[Data to use — start]

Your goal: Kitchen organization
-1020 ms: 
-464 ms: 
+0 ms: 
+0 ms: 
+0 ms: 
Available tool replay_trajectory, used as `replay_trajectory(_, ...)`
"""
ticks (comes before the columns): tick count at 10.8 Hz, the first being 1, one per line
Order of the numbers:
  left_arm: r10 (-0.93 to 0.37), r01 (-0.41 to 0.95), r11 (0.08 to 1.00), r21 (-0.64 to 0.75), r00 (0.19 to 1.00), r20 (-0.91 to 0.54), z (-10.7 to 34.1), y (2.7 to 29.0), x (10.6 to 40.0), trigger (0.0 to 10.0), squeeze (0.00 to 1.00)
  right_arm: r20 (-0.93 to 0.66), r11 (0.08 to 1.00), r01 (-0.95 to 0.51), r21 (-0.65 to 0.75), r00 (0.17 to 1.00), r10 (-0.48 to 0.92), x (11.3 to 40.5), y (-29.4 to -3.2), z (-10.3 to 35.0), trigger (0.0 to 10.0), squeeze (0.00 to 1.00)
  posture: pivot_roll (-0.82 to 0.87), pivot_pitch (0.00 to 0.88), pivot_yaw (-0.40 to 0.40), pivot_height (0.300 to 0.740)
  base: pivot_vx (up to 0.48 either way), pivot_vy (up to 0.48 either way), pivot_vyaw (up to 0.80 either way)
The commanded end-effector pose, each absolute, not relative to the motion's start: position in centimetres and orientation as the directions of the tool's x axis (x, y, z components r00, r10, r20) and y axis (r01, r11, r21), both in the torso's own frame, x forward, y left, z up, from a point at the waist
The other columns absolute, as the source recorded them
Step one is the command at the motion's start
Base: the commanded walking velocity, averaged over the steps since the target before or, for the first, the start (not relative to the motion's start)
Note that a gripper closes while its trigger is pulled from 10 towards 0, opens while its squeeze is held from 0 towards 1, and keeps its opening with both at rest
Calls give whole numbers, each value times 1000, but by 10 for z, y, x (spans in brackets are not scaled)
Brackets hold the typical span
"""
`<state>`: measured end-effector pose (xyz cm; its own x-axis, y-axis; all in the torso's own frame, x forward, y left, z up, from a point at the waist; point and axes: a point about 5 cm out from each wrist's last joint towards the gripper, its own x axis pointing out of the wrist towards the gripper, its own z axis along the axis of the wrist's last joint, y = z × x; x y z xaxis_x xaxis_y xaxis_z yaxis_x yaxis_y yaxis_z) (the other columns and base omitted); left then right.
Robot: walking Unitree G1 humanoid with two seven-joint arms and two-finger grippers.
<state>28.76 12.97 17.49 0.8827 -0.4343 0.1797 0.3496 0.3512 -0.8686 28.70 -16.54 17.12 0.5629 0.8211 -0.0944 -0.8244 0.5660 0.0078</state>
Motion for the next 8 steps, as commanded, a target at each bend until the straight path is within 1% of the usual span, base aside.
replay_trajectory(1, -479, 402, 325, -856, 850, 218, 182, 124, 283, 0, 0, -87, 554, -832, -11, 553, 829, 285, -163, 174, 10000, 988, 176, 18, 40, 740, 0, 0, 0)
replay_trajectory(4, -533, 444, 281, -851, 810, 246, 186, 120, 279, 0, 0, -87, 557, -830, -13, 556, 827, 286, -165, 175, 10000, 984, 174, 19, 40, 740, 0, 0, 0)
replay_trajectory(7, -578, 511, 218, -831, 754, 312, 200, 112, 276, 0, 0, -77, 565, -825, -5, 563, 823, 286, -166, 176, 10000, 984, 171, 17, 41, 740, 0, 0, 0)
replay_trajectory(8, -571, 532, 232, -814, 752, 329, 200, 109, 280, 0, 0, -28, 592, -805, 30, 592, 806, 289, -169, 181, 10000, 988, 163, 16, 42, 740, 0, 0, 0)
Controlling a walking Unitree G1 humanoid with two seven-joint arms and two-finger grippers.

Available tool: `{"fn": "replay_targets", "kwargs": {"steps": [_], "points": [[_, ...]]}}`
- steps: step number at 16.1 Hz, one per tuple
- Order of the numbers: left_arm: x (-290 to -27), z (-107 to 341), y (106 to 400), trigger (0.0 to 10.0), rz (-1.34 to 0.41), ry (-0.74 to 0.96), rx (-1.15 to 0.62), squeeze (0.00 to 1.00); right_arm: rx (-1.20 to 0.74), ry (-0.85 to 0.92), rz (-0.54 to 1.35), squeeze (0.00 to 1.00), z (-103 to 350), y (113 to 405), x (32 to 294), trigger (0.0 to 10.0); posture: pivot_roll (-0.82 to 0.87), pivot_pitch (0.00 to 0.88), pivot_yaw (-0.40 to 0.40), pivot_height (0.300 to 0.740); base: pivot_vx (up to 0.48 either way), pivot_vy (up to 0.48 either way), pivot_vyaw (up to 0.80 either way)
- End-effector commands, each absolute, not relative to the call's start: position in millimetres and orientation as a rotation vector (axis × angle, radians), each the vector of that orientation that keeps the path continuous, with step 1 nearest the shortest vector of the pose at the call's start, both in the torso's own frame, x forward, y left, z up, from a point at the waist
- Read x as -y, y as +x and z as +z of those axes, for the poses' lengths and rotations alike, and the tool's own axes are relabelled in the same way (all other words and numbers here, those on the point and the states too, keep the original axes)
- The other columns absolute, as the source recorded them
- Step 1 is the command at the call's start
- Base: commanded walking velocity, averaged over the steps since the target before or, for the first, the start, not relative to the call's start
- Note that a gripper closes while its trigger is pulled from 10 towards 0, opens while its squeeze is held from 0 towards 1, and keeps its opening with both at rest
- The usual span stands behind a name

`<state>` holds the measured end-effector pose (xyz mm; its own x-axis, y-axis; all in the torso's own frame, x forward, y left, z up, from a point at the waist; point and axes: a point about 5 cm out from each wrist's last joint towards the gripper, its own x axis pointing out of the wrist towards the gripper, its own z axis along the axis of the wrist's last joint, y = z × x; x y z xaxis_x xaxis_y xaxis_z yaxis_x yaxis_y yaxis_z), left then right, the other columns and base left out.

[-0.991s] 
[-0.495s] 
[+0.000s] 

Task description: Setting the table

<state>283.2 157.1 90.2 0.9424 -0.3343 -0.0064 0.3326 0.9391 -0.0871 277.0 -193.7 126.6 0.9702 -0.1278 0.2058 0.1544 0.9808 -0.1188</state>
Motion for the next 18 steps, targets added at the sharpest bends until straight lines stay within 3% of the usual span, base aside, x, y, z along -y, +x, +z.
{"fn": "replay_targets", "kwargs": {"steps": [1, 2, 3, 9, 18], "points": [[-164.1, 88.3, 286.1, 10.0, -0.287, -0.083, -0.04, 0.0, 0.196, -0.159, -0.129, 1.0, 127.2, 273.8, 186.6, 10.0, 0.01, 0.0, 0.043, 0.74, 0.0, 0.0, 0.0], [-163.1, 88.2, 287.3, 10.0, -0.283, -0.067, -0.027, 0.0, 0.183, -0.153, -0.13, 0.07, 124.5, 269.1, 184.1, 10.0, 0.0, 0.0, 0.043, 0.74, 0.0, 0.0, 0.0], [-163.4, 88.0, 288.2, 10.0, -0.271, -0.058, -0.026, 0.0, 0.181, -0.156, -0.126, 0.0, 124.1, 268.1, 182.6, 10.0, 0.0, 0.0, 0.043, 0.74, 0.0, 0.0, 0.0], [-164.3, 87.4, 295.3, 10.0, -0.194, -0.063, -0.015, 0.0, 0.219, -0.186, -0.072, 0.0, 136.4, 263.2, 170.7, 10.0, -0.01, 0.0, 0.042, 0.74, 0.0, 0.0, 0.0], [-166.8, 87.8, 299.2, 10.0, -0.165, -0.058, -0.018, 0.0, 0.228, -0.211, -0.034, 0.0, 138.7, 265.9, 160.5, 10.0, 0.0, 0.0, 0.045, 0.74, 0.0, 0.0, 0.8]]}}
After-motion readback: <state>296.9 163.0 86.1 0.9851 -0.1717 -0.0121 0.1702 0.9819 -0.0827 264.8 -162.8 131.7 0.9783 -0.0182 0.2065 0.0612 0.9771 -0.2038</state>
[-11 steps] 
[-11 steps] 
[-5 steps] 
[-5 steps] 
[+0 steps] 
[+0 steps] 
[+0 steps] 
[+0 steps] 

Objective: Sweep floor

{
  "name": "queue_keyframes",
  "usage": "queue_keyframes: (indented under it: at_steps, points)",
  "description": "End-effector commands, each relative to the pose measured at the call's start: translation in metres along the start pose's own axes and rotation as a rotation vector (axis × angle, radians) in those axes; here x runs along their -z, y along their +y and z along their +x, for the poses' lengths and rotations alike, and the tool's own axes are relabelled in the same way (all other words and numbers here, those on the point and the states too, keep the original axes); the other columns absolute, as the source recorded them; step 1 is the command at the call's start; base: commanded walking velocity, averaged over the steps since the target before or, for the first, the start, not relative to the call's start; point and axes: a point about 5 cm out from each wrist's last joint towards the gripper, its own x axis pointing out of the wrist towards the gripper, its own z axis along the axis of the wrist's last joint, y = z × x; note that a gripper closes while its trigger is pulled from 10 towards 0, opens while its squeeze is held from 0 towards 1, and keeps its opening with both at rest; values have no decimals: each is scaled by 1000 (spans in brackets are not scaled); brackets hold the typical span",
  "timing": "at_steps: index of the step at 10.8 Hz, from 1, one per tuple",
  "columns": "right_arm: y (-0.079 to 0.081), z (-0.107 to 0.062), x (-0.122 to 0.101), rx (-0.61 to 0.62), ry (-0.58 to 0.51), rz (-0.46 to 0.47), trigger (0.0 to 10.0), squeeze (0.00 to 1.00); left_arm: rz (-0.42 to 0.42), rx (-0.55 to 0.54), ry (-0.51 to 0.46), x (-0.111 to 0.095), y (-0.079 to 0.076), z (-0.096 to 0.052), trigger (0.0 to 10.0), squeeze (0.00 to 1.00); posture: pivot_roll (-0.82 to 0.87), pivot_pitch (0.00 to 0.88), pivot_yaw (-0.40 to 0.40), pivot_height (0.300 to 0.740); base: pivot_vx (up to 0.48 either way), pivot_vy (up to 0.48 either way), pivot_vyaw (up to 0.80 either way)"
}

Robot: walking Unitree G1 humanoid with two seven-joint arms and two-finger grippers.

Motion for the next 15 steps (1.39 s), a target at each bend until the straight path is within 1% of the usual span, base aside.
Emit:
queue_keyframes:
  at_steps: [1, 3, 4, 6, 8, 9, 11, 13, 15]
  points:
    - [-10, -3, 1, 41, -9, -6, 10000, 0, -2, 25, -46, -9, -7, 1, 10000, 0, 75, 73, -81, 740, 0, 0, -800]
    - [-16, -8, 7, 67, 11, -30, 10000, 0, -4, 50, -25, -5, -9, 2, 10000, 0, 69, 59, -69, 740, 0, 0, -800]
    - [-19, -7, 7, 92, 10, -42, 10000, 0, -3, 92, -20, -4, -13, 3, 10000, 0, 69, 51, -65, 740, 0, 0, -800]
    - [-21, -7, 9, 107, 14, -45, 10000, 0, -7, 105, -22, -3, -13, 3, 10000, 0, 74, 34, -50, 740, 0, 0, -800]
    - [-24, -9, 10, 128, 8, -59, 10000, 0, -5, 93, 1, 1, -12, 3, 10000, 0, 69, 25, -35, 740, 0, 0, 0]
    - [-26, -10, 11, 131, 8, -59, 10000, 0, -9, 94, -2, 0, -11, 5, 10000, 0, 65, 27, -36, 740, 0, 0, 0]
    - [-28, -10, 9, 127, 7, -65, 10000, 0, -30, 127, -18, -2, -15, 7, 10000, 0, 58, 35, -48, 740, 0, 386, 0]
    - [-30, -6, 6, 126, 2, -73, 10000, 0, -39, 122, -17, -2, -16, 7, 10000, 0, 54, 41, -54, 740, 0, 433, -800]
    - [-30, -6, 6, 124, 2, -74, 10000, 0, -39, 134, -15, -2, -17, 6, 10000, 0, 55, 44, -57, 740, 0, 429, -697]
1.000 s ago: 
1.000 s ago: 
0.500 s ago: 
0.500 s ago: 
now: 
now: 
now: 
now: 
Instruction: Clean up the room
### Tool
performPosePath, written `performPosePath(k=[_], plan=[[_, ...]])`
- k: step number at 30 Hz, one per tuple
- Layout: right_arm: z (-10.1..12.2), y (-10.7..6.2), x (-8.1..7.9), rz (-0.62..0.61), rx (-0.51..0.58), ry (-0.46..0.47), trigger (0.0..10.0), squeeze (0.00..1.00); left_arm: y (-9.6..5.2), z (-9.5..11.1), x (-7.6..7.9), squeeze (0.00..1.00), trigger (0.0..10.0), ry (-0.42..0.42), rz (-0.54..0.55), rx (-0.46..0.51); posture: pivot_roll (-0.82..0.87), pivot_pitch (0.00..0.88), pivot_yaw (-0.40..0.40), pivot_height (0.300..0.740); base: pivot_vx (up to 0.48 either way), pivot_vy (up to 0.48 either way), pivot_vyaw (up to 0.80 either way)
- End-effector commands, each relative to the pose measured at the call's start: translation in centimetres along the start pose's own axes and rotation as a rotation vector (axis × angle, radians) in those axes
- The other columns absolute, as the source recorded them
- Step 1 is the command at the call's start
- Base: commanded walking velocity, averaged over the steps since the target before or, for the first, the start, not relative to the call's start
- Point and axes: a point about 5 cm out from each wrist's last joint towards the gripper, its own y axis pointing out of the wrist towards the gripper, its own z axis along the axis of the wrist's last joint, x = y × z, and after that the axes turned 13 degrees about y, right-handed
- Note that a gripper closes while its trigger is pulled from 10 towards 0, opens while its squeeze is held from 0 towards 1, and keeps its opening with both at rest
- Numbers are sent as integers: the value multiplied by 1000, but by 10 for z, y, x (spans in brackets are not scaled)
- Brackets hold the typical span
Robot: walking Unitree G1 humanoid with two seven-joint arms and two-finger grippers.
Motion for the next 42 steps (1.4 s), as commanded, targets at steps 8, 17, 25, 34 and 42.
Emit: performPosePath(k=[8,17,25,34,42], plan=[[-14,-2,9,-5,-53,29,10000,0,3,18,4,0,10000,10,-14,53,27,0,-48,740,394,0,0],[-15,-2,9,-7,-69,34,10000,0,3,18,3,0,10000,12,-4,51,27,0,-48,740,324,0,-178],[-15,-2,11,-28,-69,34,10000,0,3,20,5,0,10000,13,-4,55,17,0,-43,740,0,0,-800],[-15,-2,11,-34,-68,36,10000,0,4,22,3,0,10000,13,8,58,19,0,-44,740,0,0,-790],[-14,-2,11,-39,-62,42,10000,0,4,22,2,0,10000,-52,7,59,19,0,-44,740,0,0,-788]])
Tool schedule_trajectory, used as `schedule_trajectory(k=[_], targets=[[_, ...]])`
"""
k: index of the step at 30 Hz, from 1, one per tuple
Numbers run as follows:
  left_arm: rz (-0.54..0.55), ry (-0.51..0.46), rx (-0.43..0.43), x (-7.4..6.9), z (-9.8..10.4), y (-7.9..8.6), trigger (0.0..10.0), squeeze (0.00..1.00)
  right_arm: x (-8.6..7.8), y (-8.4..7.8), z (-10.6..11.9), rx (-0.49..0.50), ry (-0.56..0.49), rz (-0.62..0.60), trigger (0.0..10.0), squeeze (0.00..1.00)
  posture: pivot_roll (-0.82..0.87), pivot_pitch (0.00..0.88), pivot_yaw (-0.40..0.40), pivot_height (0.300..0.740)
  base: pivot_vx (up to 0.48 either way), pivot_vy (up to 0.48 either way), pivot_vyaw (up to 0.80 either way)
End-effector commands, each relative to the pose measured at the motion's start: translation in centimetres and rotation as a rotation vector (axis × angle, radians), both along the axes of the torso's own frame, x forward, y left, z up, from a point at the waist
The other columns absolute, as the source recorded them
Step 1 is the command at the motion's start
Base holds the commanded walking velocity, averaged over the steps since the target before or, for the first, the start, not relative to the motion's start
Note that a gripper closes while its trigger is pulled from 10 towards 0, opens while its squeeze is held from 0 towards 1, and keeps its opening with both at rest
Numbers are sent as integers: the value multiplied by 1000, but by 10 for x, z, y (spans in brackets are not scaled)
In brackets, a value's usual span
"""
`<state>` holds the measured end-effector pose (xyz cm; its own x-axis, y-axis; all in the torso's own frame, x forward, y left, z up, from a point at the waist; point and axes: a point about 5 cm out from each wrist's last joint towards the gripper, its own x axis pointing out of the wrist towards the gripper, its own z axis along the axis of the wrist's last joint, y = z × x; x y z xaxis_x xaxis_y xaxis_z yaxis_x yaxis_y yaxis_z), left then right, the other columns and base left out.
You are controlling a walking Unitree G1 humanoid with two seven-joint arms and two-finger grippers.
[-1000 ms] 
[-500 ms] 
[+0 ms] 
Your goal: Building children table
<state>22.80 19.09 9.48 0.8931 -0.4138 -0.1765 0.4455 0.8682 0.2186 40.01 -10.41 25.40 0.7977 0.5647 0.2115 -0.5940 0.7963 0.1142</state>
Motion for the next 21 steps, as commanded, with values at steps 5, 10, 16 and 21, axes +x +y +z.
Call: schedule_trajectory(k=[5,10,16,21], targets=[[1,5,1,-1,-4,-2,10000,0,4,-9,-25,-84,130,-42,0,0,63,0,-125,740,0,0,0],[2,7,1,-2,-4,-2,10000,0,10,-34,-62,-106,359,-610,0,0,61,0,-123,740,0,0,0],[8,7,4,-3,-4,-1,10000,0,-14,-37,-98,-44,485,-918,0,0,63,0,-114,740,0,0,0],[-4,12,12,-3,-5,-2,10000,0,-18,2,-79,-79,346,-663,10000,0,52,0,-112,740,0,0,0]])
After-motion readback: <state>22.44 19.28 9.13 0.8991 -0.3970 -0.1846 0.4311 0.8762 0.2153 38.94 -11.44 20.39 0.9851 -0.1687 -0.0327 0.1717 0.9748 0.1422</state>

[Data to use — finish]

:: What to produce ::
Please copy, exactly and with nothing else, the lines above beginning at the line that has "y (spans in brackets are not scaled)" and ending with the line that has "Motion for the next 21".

:: Output of the exercise ::
Numbers are sent as integers: the value multiplied by 1000, but by 10 for x, z, y (spans in brackets are not scaled)
In brackets, a value's usual span
"""
`<state>` holds the measured end-effector pose (xyz cm; its own x-axis, y-axis; all in the torso's own frame, x forward, y left, z up, from a point at the waist; point and axes: a point about 5 cm out from each wrist's last joint towards the gripper, its own x axis pointing out of the wrist towards the gripper, its own z axis along the axis of the wrist's last joint, y = z × x; x y z xaxis_x xaxis_y xaxis_z yaxis_x yaxis_y yaxis_z), left then right, the other columns and base left out.
You are controlling a walking Unitree G1 humanoid with two seven-joint arms and two-finger grippers.
[-1000 ms] 
[-500 ms] 
[+0 ms] 
Your goal: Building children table
<state>22.80 19.09 9.48 0.8931 -0.4138 -0.1765 0.4455 0.8682 0.2186 40.01 -10.41 25.40 0.7977 0.5647 0.2115 -0.5940 0.7963 0.1142</state>
Motion for the next 21 steps, as commanded, with values at steps 5, 10, 16 and 21, axes +x +y +z.

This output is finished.